On the day I gave my paper (exploring enjoyment as a driver of giving) the programme was dominated by psychologists. This was undoubtedly some psychic balancing of my joy at having a ‘thinking day’ instead of a ‘marking day’, because I sometimes struggle to know what to make of psychological research into charitable giving. As a fundraiser, it doesn’t help much to know that certain personality types are more or less likely to give – unless there’s a database of ‘introverts’ and ‘extroverts’ with their names and addresses, how do we apply that knowledge? I also have issues with many laboratory experiments, which never seem capable of replicating the real world where subjects have opinions about real causes and charitable organisations, and bring with them their own history of donative behaviour. Perhaps they didn’t give in the lab setting because they already make a regular gift to that cause area, or hold a settled view on that particular organisation?
However, the psychologists attending the Warwick conference proved me wrong, not least Jen Shang’s work on how social information can increase donation size . So when a fellow attendee emailed me a link to a paper presenting psychological research on Avoiding the Ask, I read it with far more gusto than normal, and am glad I did. The paper begins:
“If people get joy from giving, then why might they avoid fundraisers?”
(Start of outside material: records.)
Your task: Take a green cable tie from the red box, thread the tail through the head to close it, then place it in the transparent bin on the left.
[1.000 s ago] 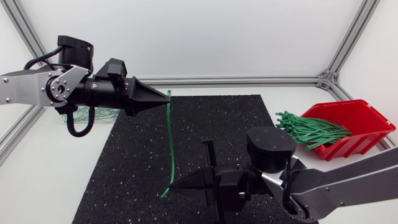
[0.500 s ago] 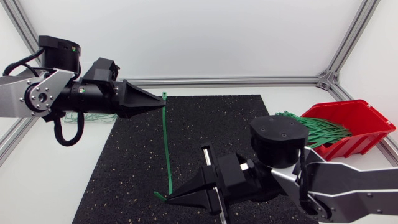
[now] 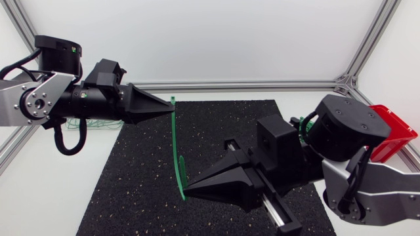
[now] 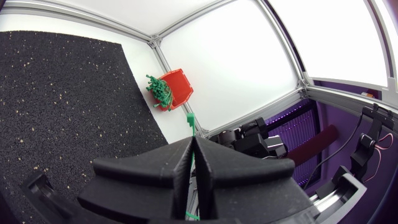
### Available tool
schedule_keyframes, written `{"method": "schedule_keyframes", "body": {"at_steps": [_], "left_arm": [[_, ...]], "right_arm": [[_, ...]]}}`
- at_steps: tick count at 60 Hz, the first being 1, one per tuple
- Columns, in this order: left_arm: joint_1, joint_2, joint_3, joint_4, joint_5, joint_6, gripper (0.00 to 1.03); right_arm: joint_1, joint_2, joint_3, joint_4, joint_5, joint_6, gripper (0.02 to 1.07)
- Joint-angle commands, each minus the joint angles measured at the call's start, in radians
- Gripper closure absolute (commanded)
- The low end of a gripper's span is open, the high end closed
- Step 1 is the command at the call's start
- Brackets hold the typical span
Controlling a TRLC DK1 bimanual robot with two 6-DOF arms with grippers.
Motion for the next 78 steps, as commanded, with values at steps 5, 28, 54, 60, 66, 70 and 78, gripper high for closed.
{"method": "schedule_keyframes", "body": {"at_steps": [5, 28, 54, 60, 66, 70, 78], "left_arm": [[-0.014, -0.043, -0.045, 0.008, -0.005, 0.017, 0.98], [-0.057, -0.17, -0.116, 0.054, -0.063, 0.017, 0.98], [-0.076, -0.261, -0.146, 0.064, -0.089, 0.0, 0.99], [-0.097, -0.289, -0.152, 0.072, -0.103, -0.017, 0.99], [-0.126, -0.324, -0.159, 0.103, -0.129, -0.054, 0.99], [-0.148, -0.344, -0.16, 0.117, -0.151, -0.072, 0.99], [-0.224, -0.399, -0.157, 0.137, -0.233, -0.095, 0.99]], "right_arm": [[-0.015, 0.014, 0.025, 0.012, -0.074, 0.237, 1.01], [-0.035, -0.083, 0.237, -0.443, -0.127, 0.527, 1.01], [-0.002, -0.169, 0.475, -1.002, -0.112, 0.721, 1.01], [0.017, -0.174, 0.527, -1.158, -0.098, 0.735, 1.01], [0.018, -0.171, 0.594, -1.269, -0.09, 0.735, 1.01], [0.018, -0.166, 0.65, -1.358, -0.087, 0.729, 1.01], [0.018, -0.154, 0.735, -1.476, -0.077, 0.72, 1.01]]}}
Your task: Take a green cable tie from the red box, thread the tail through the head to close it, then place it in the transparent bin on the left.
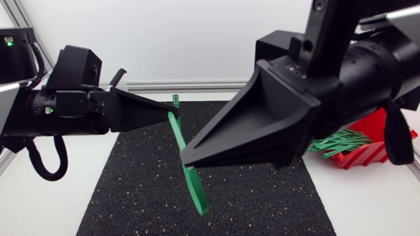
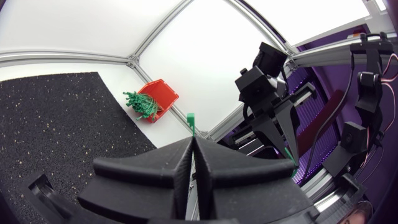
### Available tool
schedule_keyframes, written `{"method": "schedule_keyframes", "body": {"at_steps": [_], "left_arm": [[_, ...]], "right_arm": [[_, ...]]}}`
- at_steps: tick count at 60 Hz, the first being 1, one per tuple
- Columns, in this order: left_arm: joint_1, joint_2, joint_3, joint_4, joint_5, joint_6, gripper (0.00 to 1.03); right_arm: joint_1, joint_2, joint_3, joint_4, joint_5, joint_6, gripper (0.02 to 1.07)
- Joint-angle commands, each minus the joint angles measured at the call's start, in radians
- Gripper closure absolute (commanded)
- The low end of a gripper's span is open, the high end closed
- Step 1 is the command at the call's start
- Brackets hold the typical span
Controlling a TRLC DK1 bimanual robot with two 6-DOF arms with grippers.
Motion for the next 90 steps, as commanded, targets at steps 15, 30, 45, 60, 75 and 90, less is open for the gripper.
{"method": "schedule_keyframes", "body": {"at_steps": [15, 30, 45, 60, 75, 90], "left_arm": [[-0.177, -0.091, 0.008, 0.037, -0.171, -0.042, 0.99], [-0.235, -0.137, 0.026, 0.051, -0.255, -0.036, 0.99], [-0.247, -0.189, 0.035, 0.052, -0.318, -0.021, 0.99], [-0.256, -0.204, 0.054, 0.054, -0.35, -0.01, 0.99], [-0.258, -0.157, 0.077, 0.106, -0.373, -0.082, 0.99], [-0.252, -0.114, 0.091, 0.146, -0.373, -0.16, 0.99]], "right_arm": [[-0.012, 0.033, 0.155, -0.181, 0.027, 0.01, 1.01], [-0.019, 0.059, 0.247, -0.277, 0.049, 0.011, 1.01], [-0.027, 0.105, 0.365, -0.375, 0.064, 0.023, 1.01], [-0.039, 0.122, 0.414, -0.421, 0.087, 0.062, 1.01], [-0.05, 0.119, 0.417, -0.44, 0.087, 0.065, 1.01], [-0.032, 0.128, 0.431, -0.446, 0.089, 0.065, 1.01]]}}
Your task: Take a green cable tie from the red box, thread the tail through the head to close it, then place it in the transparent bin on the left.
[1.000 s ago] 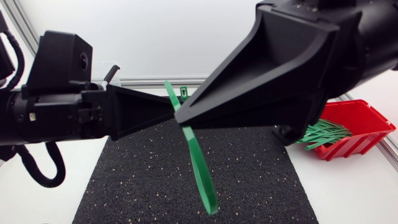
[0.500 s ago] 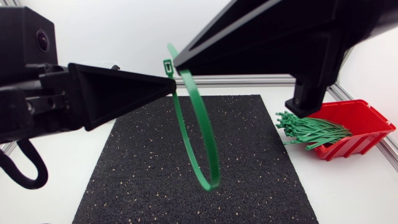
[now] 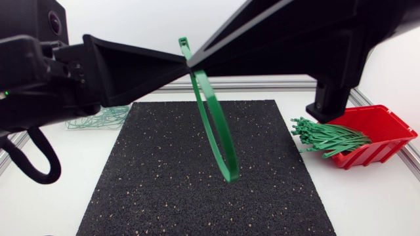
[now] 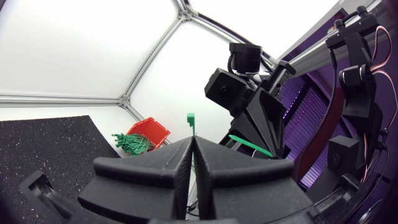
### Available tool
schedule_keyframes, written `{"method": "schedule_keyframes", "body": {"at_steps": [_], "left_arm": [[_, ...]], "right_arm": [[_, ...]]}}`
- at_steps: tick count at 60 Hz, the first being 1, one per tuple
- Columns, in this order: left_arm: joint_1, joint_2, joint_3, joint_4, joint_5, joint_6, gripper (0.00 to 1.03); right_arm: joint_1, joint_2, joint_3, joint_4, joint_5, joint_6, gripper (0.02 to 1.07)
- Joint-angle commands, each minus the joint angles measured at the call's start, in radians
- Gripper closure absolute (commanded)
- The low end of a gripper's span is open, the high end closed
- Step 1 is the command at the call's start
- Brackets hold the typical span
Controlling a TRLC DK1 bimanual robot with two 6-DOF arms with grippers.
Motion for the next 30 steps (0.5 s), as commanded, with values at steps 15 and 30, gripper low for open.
{"method": "schedule_keyframes", "body": {"at_steps": [15, 30], "left_arm": [[0.007, 0.0, 0.033, 0.029, 0.002, -0.058, 0.99], [0.015, -0.022, 0.004, 0.036, 0.002, -0.076, 0.99]], "right_arm": [[0.011, 0.051, 0.055, -0.015, 0.007, 0.035, 1.01], [0.002, 0.057, 0.055, -0.012, 0.015, 0.042, 1.01]]}}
Good question! The authors (James Andreoni, Justin M Rao and Hannah Trachtman) conclude that avoidance (which is so easily interpreted as just plain mean) is in fact often a self-regulation mechanism for those who know that being asked will trigger an empathetic response they feel they can’t afford.
The paper presents findings of a natural field experiment, where Salvation Army fundraisers were positioned by store doors and either made no contact with passerby or made a simple polite request for a donation. The results are astonishing:
“adding the simple verbal request of ‘please give’ is about as effective as adding an additional silent fundraiser”.
These are useful findings for fundraisers. Don’t have enough people to shake your tins? Then train those you do have to interact nicely with potential donors and watch the coins start dropping. And tell your collectors not to take it personally when people swerve to avoid the ask – they’re just scared of their better selves, and those that don’t swerve will give more. Thanks psychologists!